詳細については、「既定のアカウント アクセス層の設定」を参照してください。
アクセス層 アーカイブからのリハイドレート アーカイブからの優先度の高いリハイドレートは、通常の請求よりも高くなる可能性があります。 Microsoft では、緊急データ復元の状況で使用するために、高優先度のリハイドレートの予約を推奨します。

詳細については、「リハイドレートの優先度」を参照してください。
データ保護 BLOB の論理的な削除を有効にする BLOB を上書きすると、BLOB スナップショットが発生する可能性があります。 BLOB が削除される場合とは異なり、これらのスナップショットの作成はログに記録されません。 これは、予期しないストレージ コストにつながる可能性があります。 頻繁に上書きされるデータを、論理的な削除が有効になっていないアカウントに配置するかどうかを検討します。

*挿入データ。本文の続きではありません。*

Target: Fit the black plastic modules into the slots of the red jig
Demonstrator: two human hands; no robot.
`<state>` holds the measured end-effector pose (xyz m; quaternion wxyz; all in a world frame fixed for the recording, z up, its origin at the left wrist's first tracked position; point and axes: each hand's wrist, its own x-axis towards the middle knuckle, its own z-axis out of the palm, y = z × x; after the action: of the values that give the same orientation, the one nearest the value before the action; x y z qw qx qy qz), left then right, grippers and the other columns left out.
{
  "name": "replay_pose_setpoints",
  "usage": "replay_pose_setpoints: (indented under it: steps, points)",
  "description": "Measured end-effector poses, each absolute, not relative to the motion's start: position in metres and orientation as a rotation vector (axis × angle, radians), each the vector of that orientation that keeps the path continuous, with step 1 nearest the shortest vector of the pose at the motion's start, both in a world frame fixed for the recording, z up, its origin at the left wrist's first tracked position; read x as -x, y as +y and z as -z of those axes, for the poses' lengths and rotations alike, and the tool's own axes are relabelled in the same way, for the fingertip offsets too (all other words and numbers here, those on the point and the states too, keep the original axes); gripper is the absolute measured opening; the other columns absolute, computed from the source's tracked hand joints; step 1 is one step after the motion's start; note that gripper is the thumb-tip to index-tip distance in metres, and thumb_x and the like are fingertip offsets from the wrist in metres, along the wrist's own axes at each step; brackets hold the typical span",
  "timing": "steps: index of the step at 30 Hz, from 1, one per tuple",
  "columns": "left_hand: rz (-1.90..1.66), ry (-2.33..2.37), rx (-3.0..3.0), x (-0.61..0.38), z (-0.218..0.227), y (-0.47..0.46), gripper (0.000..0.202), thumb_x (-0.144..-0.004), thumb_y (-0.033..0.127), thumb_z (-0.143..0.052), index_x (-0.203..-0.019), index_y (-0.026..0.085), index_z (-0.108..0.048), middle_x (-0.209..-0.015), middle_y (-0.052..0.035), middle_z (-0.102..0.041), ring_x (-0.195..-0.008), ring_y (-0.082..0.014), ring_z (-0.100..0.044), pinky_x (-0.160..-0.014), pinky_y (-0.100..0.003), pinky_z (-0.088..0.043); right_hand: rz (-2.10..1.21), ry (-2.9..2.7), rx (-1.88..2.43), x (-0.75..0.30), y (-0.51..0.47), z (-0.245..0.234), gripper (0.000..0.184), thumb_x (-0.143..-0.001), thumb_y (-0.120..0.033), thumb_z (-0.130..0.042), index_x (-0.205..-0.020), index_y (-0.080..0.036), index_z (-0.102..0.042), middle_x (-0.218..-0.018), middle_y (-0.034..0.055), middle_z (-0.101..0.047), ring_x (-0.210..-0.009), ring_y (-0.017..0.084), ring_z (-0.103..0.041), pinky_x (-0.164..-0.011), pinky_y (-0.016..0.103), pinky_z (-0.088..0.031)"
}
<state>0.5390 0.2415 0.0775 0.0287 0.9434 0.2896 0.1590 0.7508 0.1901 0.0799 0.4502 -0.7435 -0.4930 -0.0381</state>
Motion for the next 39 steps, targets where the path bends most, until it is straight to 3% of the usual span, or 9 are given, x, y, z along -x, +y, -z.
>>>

詳細については、「論理的な削除が有効になっている場合の上書きの処理方法」を参照してください。
データ保護 BLOB のバージョン管理を有効にする BLOB のすべての書き込み操作で、新しいバージョンが作成されます。 BLOB の論理的な削除を有効にする場合と同様に、頻繁に上書きされるデータを、バージョン管理が有効になっていないアカウントに配置する必要があるかどうかを検討してください。

詳細については、「書き込み操作でのバージョン管理」を参照してください。
監視 Storage Analytics ログ (クラシック ログ) を有効にする アイテム保持ポリシーが設定されていない場合、ストレージ分析ログは時間の経過とともにアカウントに蓄積される可能性があります。 ログが蓄積され、予期しない容量の料金が発生しないように、アイテム保持ポリシーを必ず設定してください。

詳細については、「ログ データの保持期間を変更する」を参照してください。
プロトコル SSH ファイル転送プロトコル (SFTP) サポートの有効化 SFTP エンドポイントを有効にすると、時間単位のコストがかかります。 パッシブ料金を回避するには、SFTP をアクティブに使用してデータを転送する場合にのみ、SFTP を有効にすることを検討してください。

SFTP サポートを有効にしてから無効にする方法のガイダンスについては、「SSH ファイル転送プロトコル (SFTP) を使用して Azure Blob Storage に接続する」を参照してください。